* EXERCISE REQUIREMENTS
Reproduce every line in the listing that contains the word "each".

* GIVEN DATA
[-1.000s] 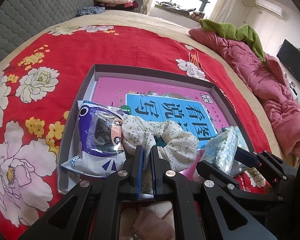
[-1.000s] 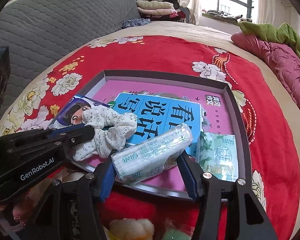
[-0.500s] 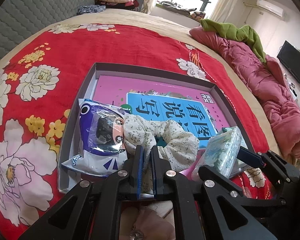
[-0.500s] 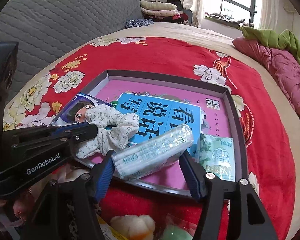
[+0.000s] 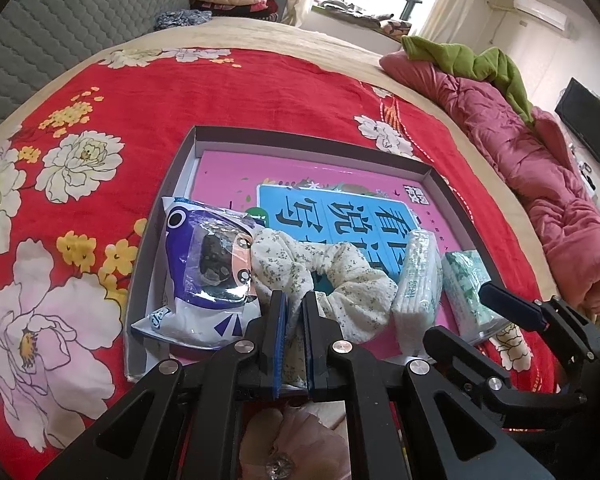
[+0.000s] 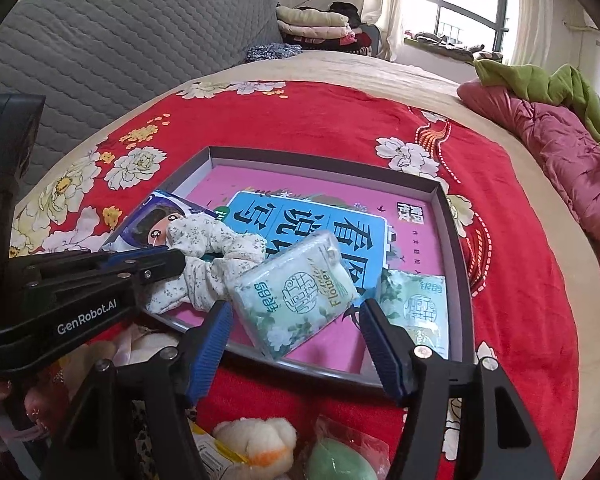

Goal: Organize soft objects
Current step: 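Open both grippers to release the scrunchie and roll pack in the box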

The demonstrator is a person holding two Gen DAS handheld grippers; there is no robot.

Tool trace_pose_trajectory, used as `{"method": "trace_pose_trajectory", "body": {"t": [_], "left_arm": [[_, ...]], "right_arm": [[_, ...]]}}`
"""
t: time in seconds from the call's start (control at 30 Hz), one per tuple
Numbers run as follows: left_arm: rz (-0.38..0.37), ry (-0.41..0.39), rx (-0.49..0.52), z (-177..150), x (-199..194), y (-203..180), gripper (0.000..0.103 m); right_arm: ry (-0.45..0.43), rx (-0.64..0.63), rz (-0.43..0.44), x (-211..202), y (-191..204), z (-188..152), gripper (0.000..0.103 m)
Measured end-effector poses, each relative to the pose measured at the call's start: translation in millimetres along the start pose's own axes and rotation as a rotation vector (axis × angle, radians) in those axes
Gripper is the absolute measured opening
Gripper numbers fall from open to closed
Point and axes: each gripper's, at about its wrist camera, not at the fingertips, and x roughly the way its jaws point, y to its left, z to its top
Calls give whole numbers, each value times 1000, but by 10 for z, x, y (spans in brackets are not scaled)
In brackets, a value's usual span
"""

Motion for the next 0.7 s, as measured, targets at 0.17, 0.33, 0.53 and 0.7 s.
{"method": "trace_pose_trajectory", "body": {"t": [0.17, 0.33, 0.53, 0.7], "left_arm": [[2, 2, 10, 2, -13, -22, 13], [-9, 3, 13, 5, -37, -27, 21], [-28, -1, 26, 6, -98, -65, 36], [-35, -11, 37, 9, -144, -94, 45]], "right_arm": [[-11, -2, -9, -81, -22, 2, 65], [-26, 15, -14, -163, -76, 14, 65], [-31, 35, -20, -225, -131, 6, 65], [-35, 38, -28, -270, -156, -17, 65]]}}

* RESPONSE AREA
Measured end-effector poses, each relative to the pose measured at the call's start: translation in millimetres along the start pose's own axes and rotation as a rotation vector (axis × angle, radians) in those axes
Point and axes: each gripper's, at about its wrist camera, not at the fingertips, and x roughly the way its jaws point, y to its left, z to its top
Calls give whole numbers, each value times 1000, but by 10 for z, x, y (spans in brackets are not scaled)

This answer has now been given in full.